(About this exercise) Each line from the one containing "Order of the" through the final line below must be reproduced exactly, and no others.

(Recorded data)
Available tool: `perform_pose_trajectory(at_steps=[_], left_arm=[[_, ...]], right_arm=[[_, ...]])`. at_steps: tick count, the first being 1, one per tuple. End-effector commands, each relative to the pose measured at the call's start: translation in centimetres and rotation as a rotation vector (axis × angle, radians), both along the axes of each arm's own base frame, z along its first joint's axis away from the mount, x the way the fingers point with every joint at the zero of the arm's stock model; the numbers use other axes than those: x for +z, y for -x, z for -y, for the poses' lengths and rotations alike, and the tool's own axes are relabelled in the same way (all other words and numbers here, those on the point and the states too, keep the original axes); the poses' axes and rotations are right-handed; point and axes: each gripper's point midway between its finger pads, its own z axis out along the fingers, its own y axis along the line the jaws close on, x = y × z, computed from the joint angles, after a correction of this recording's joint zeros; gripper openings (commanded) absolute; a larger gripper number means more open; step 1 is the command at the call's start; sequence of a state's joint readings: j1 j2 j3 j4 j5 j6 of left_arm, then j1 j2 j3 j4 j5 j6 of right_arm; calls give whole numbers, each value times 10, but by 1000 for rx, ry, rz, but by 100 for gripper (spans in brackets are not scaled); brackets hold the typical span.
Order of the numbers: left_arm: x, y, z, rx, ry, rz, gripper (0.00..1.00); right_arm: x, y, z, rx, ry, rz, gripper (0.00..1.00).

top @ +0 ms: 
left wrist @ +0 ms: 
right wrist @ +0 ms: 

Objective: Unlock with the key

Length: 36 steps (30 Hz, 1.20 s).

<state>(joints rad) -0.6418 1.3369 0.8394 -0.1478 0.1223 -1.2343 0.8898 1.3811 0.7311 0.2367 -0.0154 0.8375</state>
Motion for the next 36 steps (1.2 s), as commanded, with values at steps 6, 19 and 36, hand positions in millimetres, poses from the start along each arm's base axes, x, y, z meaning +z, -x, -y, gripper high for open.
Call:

(Answer area)
Order of the numbers: left_arm: x, y, z, rx, ry, rz, gripper (0.00..1.00); right_arm: x, y, z, rx, ry, rz, gripper (0.00..1.00).

top @ +0 ms: 
left wrist @ +0 ms: 
right wrist @ +0 ms: 

Objective: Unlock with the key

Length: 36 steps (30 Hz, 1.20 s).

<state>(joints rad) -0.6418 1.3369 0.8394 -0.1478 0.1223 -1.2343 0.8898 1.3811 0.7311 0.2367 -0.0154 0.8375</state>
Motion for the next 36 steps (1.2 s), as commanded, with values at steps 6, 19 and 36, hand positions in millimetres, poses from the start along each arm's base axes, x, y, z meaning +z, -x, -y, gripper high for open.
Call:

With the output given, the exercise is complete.